- **Task details**
The listing below must be repeated word for word, without its pictures.
+++
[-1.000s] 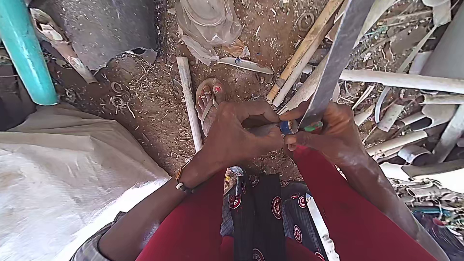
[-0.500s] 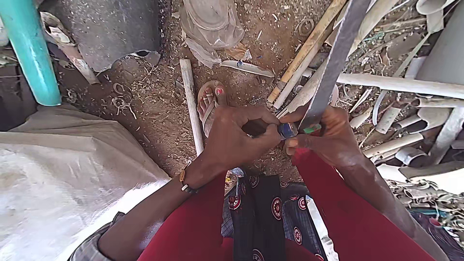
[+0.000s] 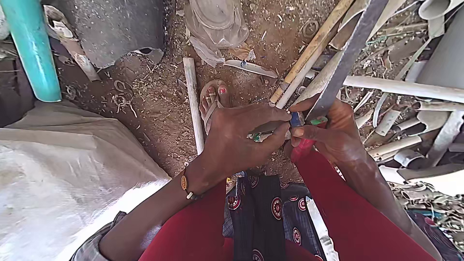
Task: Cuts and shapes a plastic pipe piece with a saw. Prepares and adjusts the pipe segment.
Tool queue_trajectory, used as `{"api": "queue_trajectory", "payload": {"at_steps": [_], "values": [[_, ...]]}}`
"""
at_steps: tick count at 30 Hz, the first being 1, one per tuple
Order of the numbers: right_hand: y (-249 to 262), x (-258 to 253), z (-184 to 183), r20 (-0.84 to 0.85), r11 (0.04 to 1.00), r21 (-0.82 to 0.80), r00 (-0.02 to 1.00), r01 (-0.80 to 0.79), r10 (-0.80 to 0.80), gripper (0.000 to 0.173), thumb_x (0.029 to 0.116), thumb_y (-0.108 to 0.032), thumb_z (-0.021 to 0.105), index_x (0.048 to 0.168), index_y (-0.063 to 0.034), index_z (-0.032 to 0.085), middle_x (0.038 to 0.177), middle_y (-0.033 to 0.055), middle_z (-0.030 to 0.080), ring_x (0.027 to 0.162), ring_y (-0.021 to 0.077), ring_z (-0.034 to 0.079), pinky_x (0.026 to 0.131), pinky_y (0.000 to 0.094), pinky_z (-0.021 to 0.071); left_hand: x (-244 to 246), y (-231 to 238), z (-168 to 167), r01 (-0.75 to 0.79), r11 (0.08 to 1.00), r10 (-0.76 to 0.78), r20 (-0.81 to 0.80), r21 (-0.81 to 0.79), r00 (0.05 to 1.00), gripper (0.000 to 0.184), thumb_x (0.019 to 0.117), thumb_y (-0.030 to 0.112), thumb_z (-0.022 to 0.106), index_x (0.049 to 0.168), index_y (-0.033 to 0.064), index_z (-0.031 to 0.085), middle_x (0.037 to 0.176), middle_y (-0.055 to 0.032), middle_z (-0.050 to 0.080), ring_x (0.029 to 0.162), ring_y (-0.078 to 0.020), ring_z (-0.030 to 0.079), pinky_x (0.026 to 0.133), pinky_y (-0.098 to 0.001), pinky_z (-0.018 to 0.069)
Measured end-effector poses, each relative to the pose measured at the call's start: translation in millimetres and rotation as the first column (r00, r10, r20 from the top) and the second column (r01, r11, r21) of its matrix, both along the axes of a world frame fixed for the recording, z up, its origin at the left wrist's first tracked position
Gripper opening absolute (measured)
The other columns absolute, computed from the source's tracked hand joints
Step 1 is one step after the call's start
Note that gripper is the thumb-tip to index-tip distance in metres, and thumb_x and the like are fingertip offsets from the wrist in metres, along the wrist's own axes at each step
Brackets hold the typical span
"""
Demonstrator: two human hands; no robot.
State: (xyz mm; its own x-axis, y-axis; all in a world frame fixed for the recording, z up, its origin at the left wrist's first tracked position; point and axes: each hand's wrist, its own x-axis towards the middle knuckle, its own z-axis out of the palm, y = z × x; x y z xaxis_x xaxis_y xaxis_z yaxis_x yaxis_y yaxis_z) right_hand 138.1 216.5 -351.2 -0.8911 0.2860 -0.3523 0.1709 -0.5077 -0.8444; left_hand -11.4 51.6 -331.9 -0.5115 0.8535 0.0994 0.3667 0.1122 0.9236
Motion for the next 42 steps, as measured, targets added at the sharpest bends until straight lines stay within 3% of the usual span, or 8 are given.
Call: {"api": "queue_trajectory", "payload": {"at_steps": [3,9,12,17,23,29,36,42], "values": [[-1,0,1,0.0,1.0,0.03,1.0,-0.005,0.005,0.031,0.0845,-0.001,0.078,0.113,-0.0097,0.07,0.096,0.0032,0.074,0.068,0.0097,0.071,0.06,0.0249,0.0638,-1,0,1,0.012,1.0,-0.012,-0.06,-0.001,0.998,0.011,0.0867,0.008,0.075,0.095,0.002,0.078,0.092,-0.0074,0.077,0.086,-0.0065,0.073,0.074,-0.0207,0.0605],[-3,-1,1,0.017,0.996,0.092,1.0,-0.018,0.016,0.033,0.0821,0.005,0.077,0.111,-0.0073,0.069,0.095,0.0028,0.074,0.066,0.0106,0.072,0.058,0.0259,0.0644,0,1,1,0.031,0.999,-0.027,-0.362,0.006,0.932,0.008,0.088,0.007,0.072,0.092,0.0029,0.078,0.088,-0.0109,0.077,0.077,-0.0127,0.072,0.065,-0.0234,0.0563],[-3,0,1,0.037,0.991,0.127,0.999,-0.039,0.035,0.032,0.0822,0.004,0.077,0.111,-0.0069,0.068,0.095,0.0029,0.074,0.066,0.0117,0.072,0.057,0.0271,0.0649,0,2,-1,0.045,0.999,-0.052,-0.408,-0.028,0.911,0.007,0.0884,0.008,0.073,0.091,0.0039,0.077,0.086,-0.0098,0.076,0.076,-0.0134,0.072,0.062,-0.0235,0.0548],[-4,-2,1,0.04,0.994,0.101,0.999,-0.035,0.031,0.031,0.0827,0.001,0.078,0.111,-0.0086,0.069,0.091,0.0018,0.073,0.064,0.0104,0.071,0.057,0.0262,0.0642,1,4,-7,0.041,0.992,-0.08,-0.358,-0.115,0.93,0.012,0.0923,0.011,0.068,0.101,0.0039,0.074,0.083,-0.0083,0.07,0.072,-0.0148,0.067,0.057,-0.0256,0.05],[-1,-4,3,0.018,0.997,0.082,1.0,-0.001,0.0,0.032,0.0843,0.001,0.076,0.114,-0.0081,0.068,0.101,0.0041,0.072,0.068,0.01,0.07,0.058,0.0254,0.0639,-2,4,-1,0.019,0.991,-0.018,0.007,-0.133,1.0,0.017,0.0921,0.015,0.064,0.101,0.0046,0.074,0.094,-0.0022,0.073,0.086,-0.0033,0.068,0.073,-0.02,0.0575],[-1,-3,2,0.036,0.993,0.117,0.999,-0.01,0.006,0.033,0.0828,0.003,0.076,0.113,-0.0082,0.069,0.1,0.0026,0.073,0.069,0.0102,0.071,0.059,0.026,0.0646,-4,-1,-3,0.045,0.999,-0.045,-0.074,-0.001,0.996,0.011,0.0892,0.008,0.076,0.096,0.0001,0.078,0.098,-0.01,0.077,0.093,-0.0104,0.074,0.083,-0.0236,0.0611],[-2,1,0,0.036,0.994,0.109,0.999,-0.01,0.006,0.033,0.0827,0.004,0.076,0.113,-0.0075,0.068,0.102,0.0037,0.073,0.068,0.0108,0.071,0.059,0.026,0.0644,-2,3,-1,0.026,0.998,-0.037,-0.187,-0.06,0.982,0.007,0.0864,0.009,0.074,0.09,0.0053,0.078,0.087,-0.0071,0.076,0.081,-0.0074,0.072,0.068,-0.0206,0.0559],[-2,4,-2,0.045,0.993,0.116,0.998,-0.039,0.034,0.031,0.0849,-0.002,0.077,0.113,-0.0058,0.066,0.101,0.0044,0.071,0.068,0.0111,0.069,0.057,0.0258,0.0633,3,10,-6,0.063,0.967,-0.129,-0.257,-0.248,0.958,0.012,0.0913,0.018,0.069,0.098,0.0091,0.072,0.085,-0.002,0.07,0.074,-0.0106,0.065,0.063,-0.0265,0.0503]]}}
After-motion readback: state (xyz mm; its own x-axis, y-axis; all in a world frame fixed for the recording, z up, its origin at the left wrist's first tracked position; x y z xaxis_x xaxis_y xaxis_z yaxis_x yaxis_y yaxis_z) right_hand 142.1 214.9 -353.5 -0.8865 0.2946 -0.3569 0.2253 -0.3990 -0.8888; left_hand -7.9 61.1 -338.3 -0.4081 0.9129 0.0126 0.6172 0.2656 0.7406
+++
- **Exercise solution**
[-1.000s] 
[-0.500s] 
[+0.000s] 
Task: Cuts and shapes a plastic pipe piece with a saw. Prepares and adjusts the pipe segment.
Tool queue_trajectory, used as `{"api": "queue_trajectory", "payload": {"at_steps": [_], "values": [[_, ...]]}}`
"""
at_steps: tick count at 30 Hz, the first being 1, one per tuple
Order of the numbers: right_hand: y (-249 to 262), x (-258 to 253), z (-184 to 183), r20 (-0.84 to 0.85), r11 (0.04 to 1.00), r21 (-0.82 to 0.80), r00 (-0.02 to 1.00), r01 (-0.80 to 0.79), r10 (-0.80 to 0.80), gripper (0.000 to 0.173), thumb_x (0.029 to 0.116), thumb_y (-0.108 to 0.032), thumb_z (-0.021 to 0.105), index_x (0.048 to 0.168), index_y (-0.063 to 0.034), index_z (-0.032 to 0.085), middle_x (0.038 to 0.177), middle_y (-0.033 to 0.055), middle_z (-0.030 to 0.080), ring_x (0.027 to 0.162), ring_y (-0.021 to 0.077), ring_z (-0.034 to 0.079), pinky_x (0.026 to 0.131), pinky_y (0.000 to 0.094), pinky_z (-0.021 to 0.071); left_hand: x (-244 to 246), y (-231 to 238), z (-168 to 167), r01 (-0.75 to 0.79), r11 (0.08 to 1.00), r10 (-0.76 to 0.78), r20 (-0.81 to 0.80), r21 (-0.81 to 0.79), r00 (0.05 to 1.00), gripper (0.000 to 0.184), thumb_x (0.019 to 0.117), thumb_y (-0.030 to 0.112), thumb_z (-0.022 to 0.106), index_x (0.049 to 0.168), index_y (-0.033 to 0.064), index_z (-0.031 to 0.085), middle_x (0.037 to 0.176), middle_y (-0.055 to 0.032), middle_z (-0.050 to 0.080), ring_x (0.029 to 0.162), ring_y (-0.078 to 0.020), ring_z (-0.030 to 0.079), pinky_x (0.026 to 0.133), pinky_y (-0.098 to 0.001), pinky_z (-0.018 to 0.069)
Measured end-effector poses, each relative to the pose measured at the call's start: translation in millimetres and rotation as the first column (r00, r10, r20 from the top) and the second column (r01, r11, r21) of its matrix, both along the axes of a world frame fixed for the recording, z up, its origin at the left wrist's first tracked position
Gripper opening absolute (measured)
The other columns absolute, computed from the source's tracked hand joints
Step 1 is one step after the call's start
Note that gripper is the thumb-tip to index-tip distance in metres, and thumb_x and the like are fingertip offsets from the wrist in metres, along the wrist's own axes at each step
Brackets hold the typical span
"""
Demonstrator: two human hands; no robot.
State: (xyz mm; its own x-axis, y-axis; all in a world frame fixed for the recording, z up, its origin at the left wrist's first tracked position; point and axes: each hand's wrist, its own x-axis towards the middle knuckle, its own z-axis out of the palm, y = z × x; x y z xaxis_x xaxis_y xaxis_z yaxis_x yaxis_y yaxis_z) right_hand 138.1 216.5 -351.2 -0.8911 0.2860 -0.3523 0.1709 -0.5077 -0.8444; left_hand -11.4 51.6 -331.9 -0.5115 0.8535 0.0994 0.3667 0.1122 0.9236
Motion for the next 42 steps, as measured, targets added at the sharpest bends until straight lines stay within 3% of the usual span, or 8 are given.
Call: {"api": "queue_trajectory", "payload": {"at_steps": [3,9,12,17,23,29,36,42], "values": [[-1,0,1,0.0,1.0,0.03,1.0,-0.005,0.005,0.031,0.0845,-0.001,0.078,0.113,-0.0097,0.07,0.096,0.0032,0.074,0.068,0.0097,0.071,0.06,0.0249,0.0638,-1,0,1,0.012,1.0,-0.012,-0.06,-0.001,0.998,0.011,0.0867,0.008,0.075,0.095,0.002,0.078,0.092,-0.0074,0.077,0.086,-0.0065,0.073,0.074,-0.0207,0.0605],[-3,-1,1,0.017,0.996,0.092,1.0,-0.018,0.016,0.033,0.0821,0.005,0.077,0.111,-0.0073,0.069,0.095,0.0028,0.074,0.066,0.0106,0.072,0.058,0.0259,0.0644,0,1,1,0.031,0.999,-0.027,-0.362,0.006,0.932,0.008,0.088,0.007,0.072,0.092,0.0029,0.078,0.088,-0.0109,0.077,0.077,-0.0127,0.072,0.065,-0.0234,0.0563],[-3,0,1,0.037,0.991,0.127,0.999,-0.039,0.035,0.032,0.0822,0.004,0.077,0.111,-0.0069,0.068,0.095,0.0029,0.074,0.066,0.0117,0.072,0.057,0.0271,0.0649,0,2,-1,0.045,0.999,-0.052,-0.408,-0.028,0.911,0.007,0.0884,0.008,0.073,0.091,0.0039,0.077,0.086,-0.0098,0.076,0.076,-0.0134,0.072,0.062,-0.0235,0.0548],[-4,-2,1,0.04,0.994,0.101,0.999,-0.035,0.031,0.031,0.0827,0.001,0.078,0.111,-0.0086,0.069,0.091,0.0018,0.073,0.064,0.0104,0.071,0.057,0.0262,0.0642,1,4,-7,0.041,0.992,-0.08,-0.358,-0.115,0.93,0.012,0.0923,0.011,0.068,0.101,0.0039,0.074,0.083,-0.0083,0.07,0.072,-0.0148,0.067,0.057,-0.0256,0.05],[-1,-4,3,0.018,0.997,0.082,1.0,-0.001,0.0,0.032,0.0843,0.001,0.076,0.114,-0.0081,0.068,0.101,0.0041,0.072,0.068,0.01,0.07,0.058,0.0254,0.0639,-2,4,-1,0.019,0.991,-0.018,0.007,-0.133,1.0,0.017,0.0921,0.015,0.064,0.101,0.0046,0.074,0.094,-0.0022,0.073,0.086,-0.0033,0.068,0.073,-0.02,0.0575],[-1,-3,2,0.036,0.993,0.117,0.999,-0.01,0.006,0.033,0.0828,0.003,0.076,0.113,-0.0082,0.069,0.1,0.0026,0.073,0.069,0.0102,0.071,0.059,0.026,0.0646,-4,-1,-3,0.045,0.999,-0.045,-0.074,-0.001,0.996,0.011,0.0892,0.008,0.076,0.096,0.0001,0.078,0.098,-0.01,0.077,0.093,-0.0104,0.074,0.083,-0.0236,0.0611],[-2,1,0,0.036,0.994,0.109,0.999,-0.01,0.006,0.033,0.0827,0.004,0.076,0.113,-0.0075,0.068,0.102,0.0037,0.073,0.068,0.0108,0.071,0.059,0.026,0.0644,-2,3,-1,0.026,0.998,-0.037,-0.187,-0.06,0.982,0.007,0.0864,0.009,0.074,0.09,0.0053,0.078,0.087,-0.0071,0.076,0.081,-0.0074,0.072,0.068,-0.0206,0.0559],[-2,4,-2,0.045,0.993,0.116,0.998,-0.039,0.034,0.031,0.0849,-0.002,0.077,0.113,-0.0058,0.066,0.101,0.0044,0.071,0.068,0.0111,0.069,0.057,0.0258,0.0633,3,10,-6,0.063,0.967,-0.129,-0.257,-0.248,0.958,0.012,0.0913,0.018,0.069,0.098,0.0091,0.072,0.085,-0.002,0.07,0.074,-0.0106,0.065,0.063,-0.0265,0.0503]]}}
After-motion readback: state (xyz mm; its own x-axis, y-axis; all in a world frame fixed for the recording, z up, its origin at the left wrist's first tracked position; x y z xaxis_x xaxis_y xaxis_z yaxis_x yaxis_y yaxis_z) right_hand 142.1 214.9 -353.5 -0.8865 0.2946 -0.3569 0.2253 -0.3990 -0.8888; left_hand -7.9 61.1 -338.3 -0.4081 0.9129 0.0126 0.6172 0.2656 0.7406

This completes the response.